Wendy shook her head. Tim was no telepath, but he knew what she was thinking: Stop badgering him, he’s disturbed and disoriented and on the run. But Tim thought if he could break through the kid’s cockamamie story, maybe they could get to something real and figure out where to go from there.

“How about the take-out bag? No food in it now, it’s light, you should be able to move it.”

Luke looked at it, his brow furrowing more deeply. For a moment Tim thought he felt something—a whisper along his skin, like a faint draft—but then it was gone, and the bag didn’t move. Of course it didn’t.

“Okay,” Wendy said, “I think that enough for n—”

“I know you two are boyfriend and girlfriend,” Luke said. “I know that much.”

Tim smiled. “Not too impressive, kiddo. You saw her kiss me when she came in.”

Luke turned his attention to Wendy. “You’re going on a trip. To see your sister, is it?”

Her eyes went wide. “How—”

“Don’t fall for it,” Tim said… but gently. “It’s an old medium’s trick—the educated guess. Although I’ll admit the kid does it well.”

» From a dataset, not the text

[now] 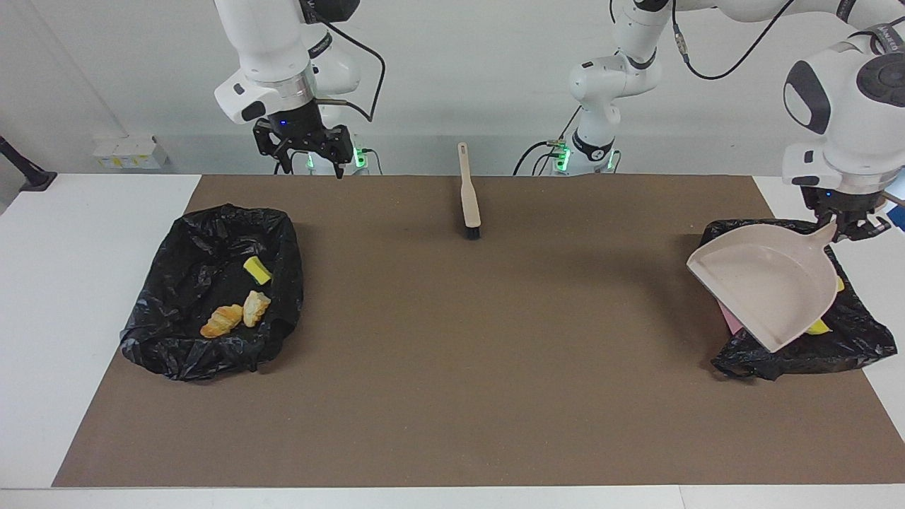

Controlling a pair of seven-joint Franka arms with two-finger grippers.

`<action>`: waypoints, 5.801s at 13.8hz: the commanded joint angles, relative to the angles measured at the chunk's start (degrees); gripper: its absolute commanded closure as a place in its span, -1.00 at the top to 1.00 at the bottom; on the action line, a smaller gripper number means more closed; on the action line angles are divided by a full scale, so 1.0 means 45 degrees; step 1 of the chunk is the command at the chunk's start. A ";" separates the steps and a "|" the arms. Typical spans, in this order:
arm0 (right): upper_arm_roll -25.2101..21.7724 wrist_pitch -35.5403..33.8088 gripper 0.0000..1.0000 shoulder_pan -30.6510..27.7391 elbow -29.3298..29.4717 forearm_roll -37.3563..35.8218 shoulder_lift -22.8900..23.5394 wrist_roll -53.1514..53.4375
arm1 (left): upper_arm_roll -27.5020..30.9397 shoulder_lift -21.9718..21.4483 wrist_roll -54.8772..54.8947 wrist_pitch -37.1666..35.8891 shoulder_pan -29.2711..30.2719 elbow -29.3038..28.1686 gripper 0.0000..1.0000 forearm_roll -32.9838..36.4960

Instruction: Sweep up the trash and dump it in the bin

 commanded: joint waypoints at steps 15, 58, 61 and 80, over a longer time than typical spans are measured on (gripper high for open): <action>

“What education have I had about Wendy’s sister?” Luke asked, although without much hope. He had played his cards one by one, and now there was only one left. And he was so tired. What sleep he’d gotten on the train had been thin and haunted by bad dreams. Mostly of the immersion tank.

“Will you excuse us for a minute?” Tim asked. Without waiting for a reply, he took Wendy over to the door to the outer office. He spoke to her briefly. She nodded and left the room, taking her phone from her pocket as she went. Tim came back. “I think we better take you to the station.”

At first Luke thought he was talking about the train station. Putting him on another freight, so he and his girlfriend didn’t have to deal with the runaway kid and his crazy story. Then he realized that wasn’t the kind of station Tim meant.

Oh, so what? Luke thought. I always knew I’d end up in a police station somewhere. And maybe a small one is better than a big one, where they’d have a hundred different people—perps—to deal with.